■ Task to carry out
Provide only the number of lines below that contain the word "segment".

■ Input records
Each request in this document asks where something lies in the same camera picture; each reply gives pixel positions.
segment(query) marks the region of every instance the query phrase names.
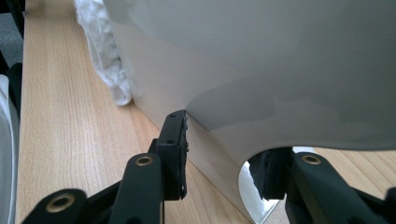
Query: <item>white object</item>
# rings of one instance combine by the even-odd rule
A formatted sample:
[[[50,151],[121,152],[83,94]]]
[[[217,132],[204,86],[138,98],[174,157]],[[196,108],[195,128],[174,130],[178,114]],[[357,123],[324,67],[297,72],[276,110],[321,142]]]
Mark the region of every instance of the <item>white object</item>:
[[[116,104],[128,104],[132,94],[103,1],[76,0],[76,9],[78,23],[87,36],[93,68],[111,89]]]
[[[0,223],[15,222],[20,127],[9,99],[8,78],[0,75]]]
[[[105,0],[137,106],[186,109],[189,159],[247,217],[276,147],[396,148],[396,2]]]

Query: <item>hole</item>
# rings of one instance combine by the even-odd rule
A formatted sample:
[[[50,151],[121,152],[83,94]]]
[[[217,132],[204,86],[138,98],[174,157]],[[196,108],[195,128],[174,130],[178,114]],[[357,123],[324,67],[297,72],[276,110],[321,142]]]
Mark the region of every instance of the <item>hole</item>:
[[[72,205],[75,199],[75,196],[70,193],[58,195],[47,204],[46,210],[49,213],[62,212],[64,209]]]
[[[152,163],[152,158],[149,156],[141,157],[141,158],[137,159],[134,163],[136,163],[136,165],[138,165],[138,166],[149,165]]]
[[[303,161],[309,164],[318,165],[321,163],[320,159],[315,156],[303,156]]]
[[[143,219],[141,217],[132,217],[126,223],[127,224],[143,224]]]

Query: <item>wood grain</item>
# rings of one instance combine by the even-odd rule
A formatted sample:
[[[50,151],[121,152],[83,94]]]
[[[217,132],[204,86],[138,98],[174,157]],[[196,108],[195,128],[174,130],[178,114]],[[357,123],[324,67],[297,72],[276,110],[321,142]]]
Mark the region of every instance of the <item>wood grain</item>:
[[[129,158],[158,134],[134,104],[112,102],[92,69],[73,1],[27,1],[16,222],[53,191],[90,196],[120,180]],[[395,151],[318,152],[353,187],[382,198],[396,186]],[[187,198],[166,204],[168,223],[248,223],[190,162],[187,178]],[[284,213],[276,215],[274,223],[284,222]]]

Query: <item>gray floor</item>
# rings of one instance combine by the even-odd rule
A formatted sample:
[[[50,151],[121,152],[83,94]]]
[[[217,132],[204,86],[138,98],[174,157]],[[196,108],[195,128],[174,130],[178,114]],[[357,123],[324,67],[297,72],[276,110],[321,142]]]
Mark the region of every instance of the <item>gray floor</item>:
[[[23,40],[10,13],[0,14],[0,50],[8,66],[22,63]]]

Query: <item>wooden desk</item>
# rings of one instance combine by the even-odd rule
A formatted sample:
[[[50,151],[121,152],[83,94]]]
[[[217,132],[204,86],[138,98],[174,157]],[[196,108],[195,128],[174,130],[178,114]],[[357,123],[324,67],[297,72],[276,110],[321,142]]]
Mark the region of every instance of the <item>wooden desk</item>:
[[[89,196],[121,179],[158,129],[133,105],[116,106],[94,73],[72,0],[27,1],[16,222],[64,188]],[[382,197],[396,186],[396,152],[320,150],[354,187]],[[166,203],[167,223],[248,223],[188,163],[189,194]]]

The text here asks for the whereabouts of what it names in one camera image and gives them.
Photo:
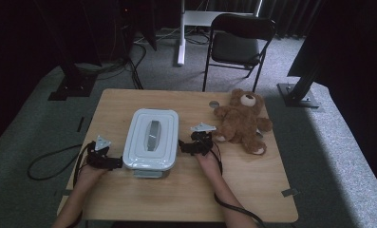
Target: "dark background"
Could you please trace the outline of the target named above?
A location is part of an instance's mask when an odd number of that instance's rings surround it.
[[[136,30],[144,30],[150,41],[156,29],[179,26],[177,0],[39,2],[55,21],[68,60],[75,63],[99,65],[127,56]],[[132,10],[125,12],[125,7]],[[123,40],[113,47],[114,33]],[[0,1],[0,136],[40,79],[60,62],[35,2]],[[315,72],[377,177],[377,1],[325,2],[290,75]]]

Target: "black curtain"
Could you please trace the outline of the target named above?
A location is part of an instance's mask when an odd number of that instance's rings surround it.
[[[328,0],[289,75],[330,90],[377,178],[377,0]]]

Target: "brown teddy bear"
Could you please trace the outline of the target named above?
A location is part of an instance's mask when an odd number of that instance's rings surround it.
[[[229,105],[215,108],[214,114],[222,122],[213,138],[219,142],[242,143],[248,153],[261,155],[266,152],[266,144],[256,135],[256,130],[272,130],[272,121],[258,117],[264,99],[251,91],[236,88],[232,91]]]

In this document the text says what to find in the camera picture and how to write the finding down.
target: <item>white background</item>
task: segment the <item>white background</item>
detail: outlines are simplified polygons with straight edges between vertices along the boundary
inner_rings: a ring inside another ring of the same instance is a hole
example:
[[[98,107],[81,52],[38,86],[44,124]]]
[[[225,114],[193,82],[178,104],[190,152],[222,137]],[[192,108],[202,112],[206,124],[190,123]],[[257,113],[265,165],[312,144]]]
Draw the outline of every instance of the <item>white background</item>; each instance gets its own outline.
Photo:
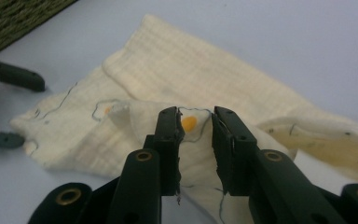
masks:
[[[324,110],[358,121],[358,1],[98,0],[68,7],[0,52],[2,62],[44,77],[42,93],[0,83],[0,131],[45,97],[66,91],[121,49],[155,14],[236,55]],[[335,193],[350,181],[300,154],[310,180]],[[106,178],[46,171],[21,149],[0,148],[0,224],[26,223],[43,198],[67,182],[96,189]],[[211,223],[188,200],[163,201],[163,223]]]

■ Answer for the task
2